Deploying SCEPman in Azure

This task explains how to deploy SCEPman in Microsoft Azure using the Enterprise (subscription-based) edition, which is recommended for Mobile Endpoint Agent deployments.

SCEPman is used during Mobile Endpoint Agent deployment to enable certificate‑based authentication through Microsoft Intune. It provides an SCEP server capability deployed as a web application in Azure, allowing certificates to be installed directly on managed devices without manual intervention.

In this deployment model, Intune works with SCEPman to validate device identity and issue certificates automatically. These certificates are later used to securely authenticate mobile devices when they communicate with Forcepoint services.

Steps

  1. Sign in to the Azure portal.
  2. Navigate to Marketplace and search for SCEPman.

    From the search results, select SCEPman Enterprise Edition (Subscription).

  3. Select a subscription plan. Choose either Monthly or Yearly.

    Selecting a plan opens the subscription configuration page.

  4. On the Basics page, provide the following information:
    • Subscription: Select the Azure subscription to associate with SCEPman.
    • Resource group: Select an existing resource group or create a new one.
    • Name: Enter a meaningful name for the deployment.

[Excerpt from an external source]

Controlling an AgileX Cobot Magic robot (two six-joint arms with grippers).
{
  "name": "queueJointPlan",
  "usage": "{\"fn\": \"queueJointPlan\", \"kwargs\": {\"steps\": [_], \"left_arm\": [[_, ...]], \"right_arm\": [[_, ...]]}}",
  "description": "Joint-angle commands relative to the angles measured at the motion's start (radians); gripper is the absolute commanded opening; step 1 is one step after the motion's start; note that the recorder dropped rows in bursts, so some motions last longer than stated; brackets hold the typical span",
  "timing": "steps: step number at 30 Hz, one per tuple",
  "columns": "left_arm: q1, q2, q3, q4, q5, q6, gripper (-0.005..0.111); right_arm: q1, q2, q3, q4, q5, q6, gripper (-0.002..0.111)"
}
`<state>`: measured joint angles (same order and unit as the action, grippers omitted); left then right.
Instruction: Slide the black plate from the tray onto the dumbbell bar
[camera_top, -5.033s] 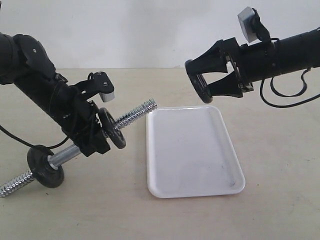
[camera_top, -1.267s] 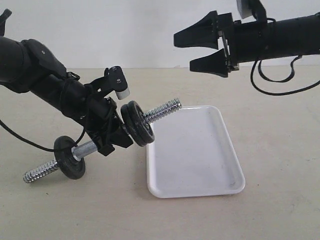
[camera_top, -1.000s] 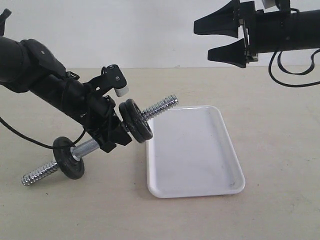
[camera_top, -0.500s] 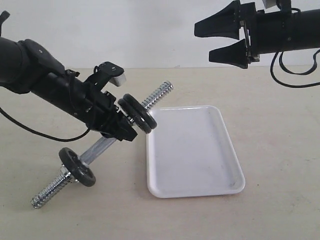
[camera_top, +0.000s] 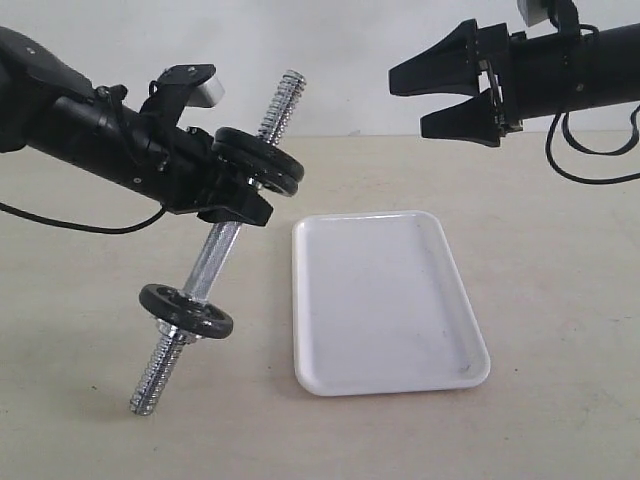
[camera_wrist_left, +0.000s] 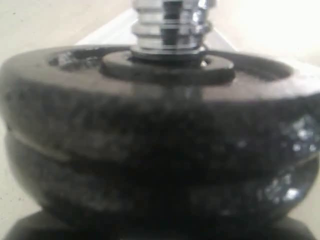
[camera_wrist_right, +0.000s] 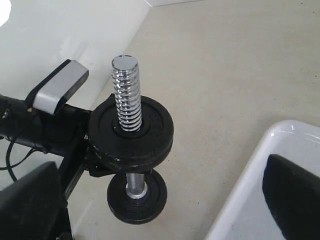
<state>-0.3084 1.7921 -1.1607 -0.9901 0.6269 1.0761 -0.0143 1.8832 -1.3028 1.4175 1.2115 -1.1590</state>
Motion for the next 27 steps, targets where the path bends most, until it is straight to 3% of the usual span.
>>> {"fn": "queueJointPlan", "kwargs": {"steps": [1, 16, 27], "left_arm": [[0.002, -0.07, -0.041, -0.126, -0.039, -0.076, 0.004], [0.002, -0.058, -0.037, -0.128, -0.108, -0.348, 0.004], [0.002, 0.019, -0.037, -0.128, -0.105, -0.38, 0.004]], "right_arm": [[-0.005, -0.015, -0.006, -0.011, 0.01, 0.009, 0.103], [-0.005, -0.017, -0.006, -0.062, 0.01, 0.02, 0.103], [-0.005, -0.017, -0.006, -0.062, 0.01, 0.02, 0.103]]}}
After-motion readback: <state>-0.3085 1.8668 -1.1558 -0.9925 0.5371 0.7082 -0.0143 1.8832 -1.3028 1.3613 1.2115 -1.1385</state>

    Click Next after reviewing the details. Tags section is optional.
  5. Review the provided information and click Subscribe to add SCEPman to your Azure subscription.
  6. Open the SCEPman documentation, navigate to SCEPman deployment > Deployment Options > Enterprise deployment.
  7. From the list of templates, select the Production channel template.

    Opens a pre-populated template in the Azure portal.

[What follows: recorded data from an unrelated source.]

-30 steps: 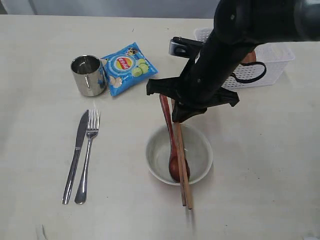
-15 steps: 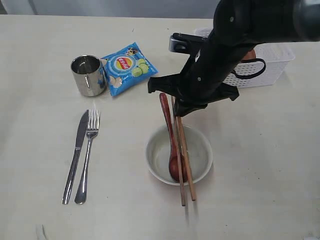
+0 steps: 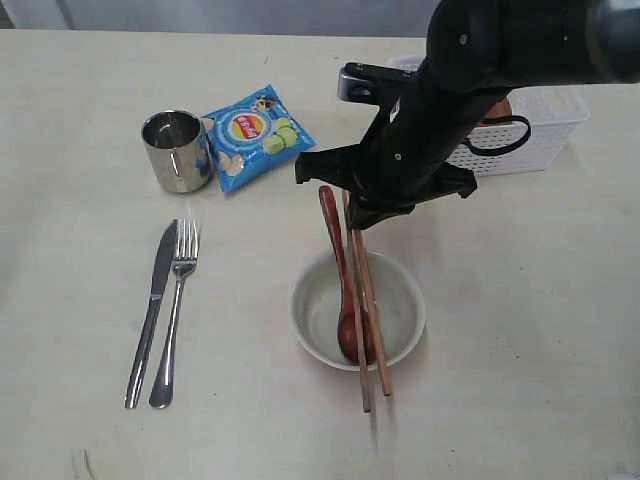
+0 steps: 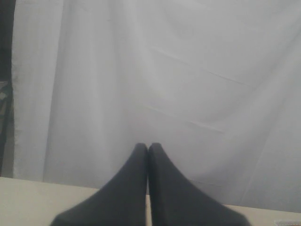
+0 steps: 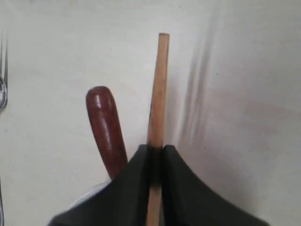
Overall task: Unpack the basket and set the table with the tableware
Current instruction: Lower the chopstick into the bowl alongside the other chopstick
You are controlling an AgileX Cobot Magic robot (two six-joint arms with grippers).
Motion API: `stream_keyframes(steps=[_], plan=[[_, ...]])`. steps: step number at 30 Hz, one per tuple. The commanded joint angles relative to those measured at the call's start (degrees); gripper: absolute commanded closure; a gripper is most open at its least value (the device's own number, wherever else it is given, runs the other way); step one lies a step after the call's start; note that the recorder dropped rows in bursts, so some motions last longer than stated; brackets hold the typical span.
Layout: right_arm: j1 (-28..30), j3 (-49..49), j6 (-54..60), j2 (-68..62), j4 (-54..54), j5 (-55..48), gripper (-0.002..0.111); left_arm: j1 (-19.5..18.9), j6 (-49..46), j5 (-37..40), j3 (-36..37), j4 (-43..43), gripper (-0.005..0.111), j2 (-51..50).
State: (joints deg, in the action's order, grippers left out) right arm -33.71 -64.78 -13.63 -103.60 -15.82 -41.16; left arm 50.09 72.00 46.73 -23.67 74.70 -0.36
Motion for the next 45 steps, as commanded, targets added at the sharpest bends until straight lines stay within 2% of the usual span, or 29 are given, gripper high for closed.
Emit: stream_keyframes(steps=[1,3,19,22,26,28,32,35,39,45], plan=[[0.30,0.17,0.14,-0.08,0.66,0.39,0.076,0.43,0.18,0.16,0.18,-0.37,0.107,0.36],[0.30,0.17,0.14,-0.08,0.66,0.39,0.067,0.43,0.18,0.16,0.18,-0.48,0.107,0.36],[0.30,0.17,4.45,2.73,2.33,-3.31,0.068,0.43,0.18,0.16,0.18,-0.60,0.107,0.36],[0.30,0.10,4.28,7.96,7.19,-9.07,0.068,0.43,0.18,0.16,0.18,-0.60,0.107,0.36],[-0.86,1.56,6.38,9.39,7.19,-17.88,0.068,0.43,0.18,0.16,0.18,-0.74,0.107,0.36],[-2.23,3.98,6.38,9.39,7.19,-16.40,0.068,0.43,-0.09,0.16,0.18,-2.45,0.107,0.36],[-8.67,6.86,6.48,9.26,6.63,-6.08,0.066,0.43,-1.14,0.16,1.77,-4.60,0.107,0.36],[-8.57,6.86,6.54,9.26,8.21,-6.33,0.057,0.43,-1.14,0.16,1.87,-5.19,0.107,0.36],[-8.57,6.86,3.74,9.17,8.35,-7.34,0.057,0.43,-1.32,0.16,1.87,-5.79,0.107,0.36],[-8.68,6.86,5.40,7.41,4.85,-6.45,0.057,0.43,-1.52,0.26,1.87,-5.91,0.107,0.36]])
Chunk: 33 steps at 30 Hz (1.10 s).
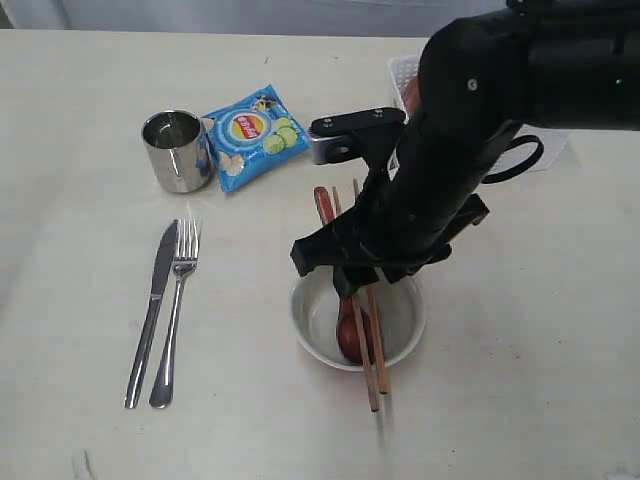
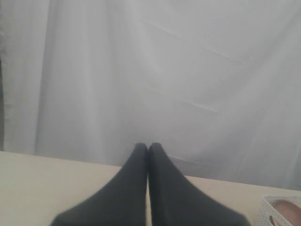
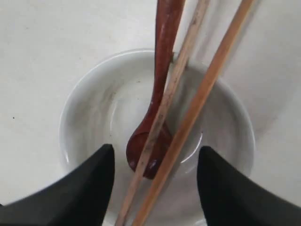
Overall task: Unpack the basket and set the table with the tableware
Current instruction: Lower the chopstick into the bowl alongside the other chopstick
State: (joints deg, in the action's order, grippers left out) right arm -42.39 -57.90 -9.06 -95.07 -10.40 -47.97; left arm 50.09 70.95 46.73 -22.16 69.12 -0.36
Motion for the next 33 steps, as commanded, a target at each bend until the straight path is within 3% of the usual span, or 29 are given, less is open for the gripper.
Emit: stream_keyframes(steps=[1,26,33], plan=[[0.00,-0.03,0.83,-1.76,-0.60,-0.01,0.057,0.43,-0.47,0.26,0.35,-0.32,0.107,0.36],[-1.55,-0.03,2.38,-3.95,-2.54,-0.57,0.057,0.43,-0.69,0.26,0.35,-0.32,0.107,0.36],[-2.04,-0.03,-0.76,-3.95,1.51,-0.65,0.057,0.43,-0.69,0.26,0.35,-0.32,0.107,0.36]])
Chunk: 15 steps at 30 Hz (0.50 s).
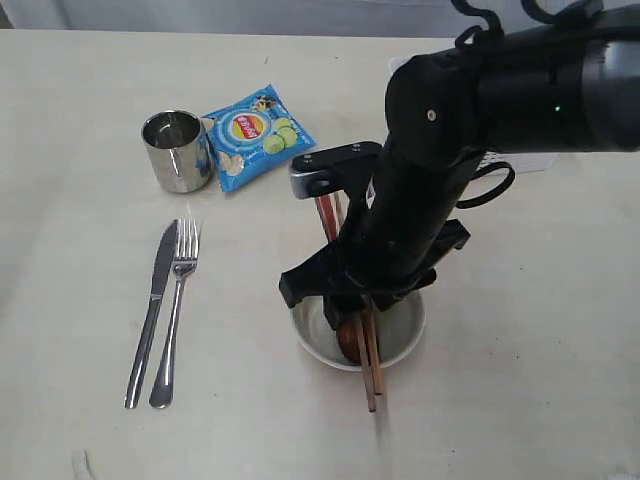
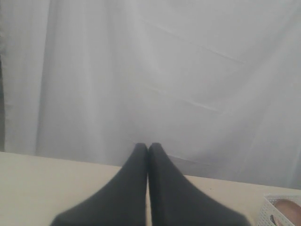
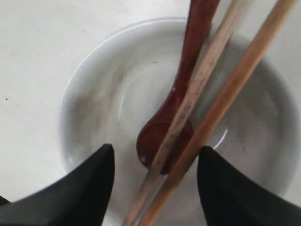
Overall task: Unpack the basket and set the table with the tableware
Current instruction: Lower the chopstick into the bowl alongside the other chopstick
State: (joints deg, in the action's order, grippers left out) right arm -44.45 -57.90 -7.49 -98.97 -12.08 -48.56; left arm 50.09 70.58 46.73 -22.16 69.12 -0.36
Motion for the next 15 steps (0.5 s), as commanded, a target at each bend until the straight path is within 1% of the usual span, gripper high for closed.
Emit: stream_keyframes(steps=[1,6,12,15], plan=[[0.02,-0.03,-2.57,-0.04,3.43,-0.07,0.057,0.43,-0.32,0.26,0.35,-0.32,0.107,0.36],[-0.43,-0.03,-3.20,-0.04,3.56,-0.43,0.057,0.43,-0.32,0.26,0.35,-0.32,0.107,0.36],[-3.14,-0.03,-0.50,-0.04,3.69,-0.41,0.057,0.43,-0.32,0.26,0.35,-0.32,0.107,0.36],[-3.10,-0.03,-0.23,-0.04,3.69,-0.77,0.057,0.43,-0.32,0.26,0.35,-0.32,0.107,0.36]])
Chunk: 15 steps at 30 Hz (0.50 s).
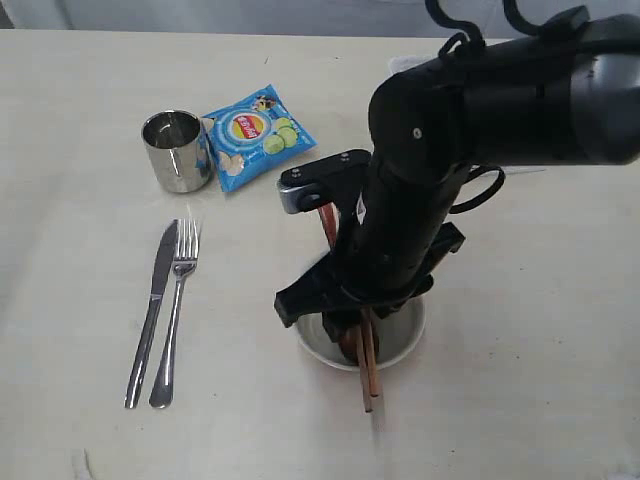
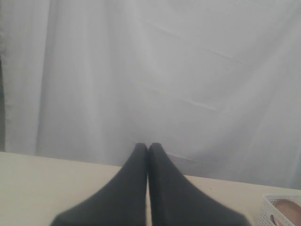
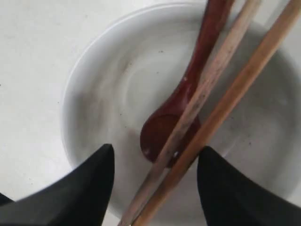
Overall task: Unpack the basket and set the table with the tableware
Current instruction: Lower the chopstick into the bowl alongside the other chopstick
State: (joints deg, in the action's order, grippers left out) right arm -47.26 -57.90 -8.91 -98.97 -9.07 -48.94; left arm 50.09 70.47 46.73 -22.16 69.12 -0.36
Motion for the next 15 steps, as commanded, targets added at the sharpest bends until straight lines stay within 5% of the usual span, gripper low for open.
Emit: stream_keyframes(steps=[1,15], plan=[[-0.29,-0.03,1.19,-0.04,0.68,-0.62,0.057,0.43,-0.21,0.26,0.35,-0.32,0.107,0.36],[-0.29,-0.03,-4.36,-0.04,7.14,-1.07,0.057,0.43,-0.21,0.26,0.35,-0.32,0.107,0.36]])
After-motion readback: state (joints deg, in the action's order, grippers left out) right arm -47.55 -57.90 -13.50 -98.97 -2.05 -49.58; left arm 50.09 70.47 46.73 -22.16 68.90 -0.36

  8. In the Azure deployment template, enter the required details, such as subscription, resource group, region, org name, ca key type, and other required certificate settings.

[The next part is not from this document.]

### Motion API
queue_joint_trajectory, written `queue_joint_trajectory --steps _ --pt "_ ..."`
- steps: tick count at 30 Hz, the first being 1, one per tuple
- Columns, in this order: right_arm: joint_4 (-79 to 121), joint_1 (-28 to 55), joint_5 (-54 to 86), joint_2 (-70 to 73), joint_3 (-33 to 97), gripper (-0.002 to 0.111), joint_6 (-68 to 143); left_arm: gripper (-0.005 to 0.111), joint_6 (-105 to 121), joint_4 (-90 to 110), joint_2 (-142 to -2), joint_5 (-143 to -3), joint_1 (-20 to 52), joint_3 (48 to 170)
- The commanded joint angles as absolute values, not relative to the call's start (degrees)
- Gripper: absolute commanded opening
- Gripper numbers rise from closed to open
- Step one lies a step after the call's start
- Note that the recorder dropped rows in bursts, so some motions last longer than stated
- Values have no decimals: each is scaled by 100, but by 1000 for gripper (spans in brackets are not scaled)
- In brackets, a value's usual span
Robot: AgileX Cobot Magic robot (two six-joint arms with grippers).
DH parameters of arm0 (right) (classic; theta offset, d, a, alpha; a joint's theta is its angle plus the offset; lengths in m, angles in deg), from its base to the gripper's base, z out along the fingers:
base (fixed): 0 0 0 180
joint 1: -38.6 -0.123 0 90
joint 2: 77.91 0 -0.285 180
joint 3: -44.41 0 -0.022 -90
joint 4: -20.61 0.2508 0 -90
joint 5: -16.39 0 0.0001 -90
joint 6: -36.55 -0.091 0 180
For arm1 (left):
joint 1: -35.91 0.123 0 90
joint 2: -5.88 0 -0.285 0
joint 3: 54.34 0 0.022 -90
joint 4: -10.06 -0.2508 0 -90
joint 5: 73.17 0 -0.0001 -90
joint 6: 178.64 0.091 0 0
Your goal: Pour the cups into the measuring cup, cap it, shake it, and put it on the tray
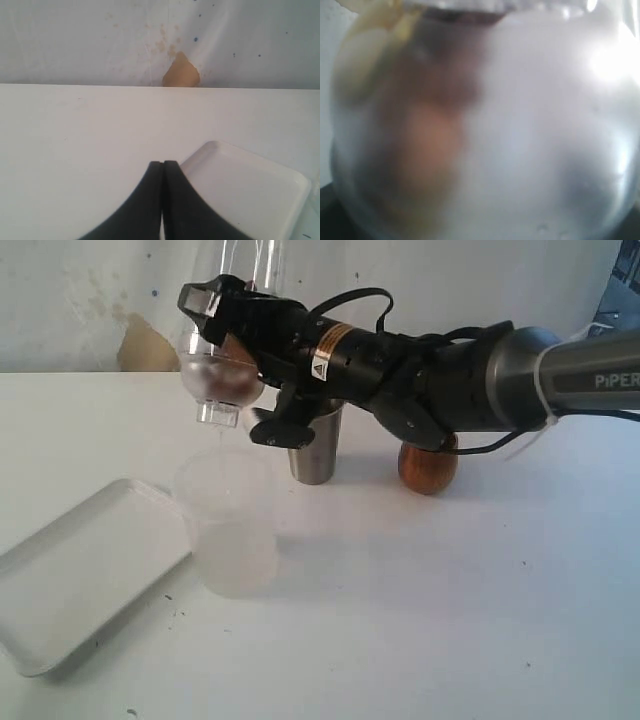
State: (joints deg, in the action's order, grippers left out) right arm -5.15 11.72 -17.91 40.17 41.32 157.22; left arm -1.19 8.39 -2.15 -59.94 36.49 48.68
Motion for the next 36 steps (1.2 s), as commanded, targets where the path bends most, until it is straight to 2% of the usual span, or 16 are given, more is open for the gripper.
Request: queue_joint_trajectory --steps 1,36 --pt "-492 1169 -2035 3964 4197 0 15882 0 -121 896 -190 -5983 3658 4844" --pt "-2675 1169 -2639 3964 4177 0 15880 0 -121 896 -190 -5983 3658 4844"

  9. Review the configuration and then click Create to begin the deployment.
  10. After deployment completes, open the Azure home page and navigate to Azure subscription > Resources. Verify that two SCEPman app services are created.

  11. To collect required SCEPman information, open the app service for the main SCEP server.
  12. Locate and copy the Default Domain URL and open it in a new browser tab.

    Opens the SCEPman app service.

  13. For the Mobile Endpoint Agent MDM deployment:
    • Download the CA certificate
    • Copy the Intune MDM URL

Result

SCEPman is successfully deployed in Azure and is ready to issue certificates for Mobile Endpoint Agent deployments through Microsoft Intune.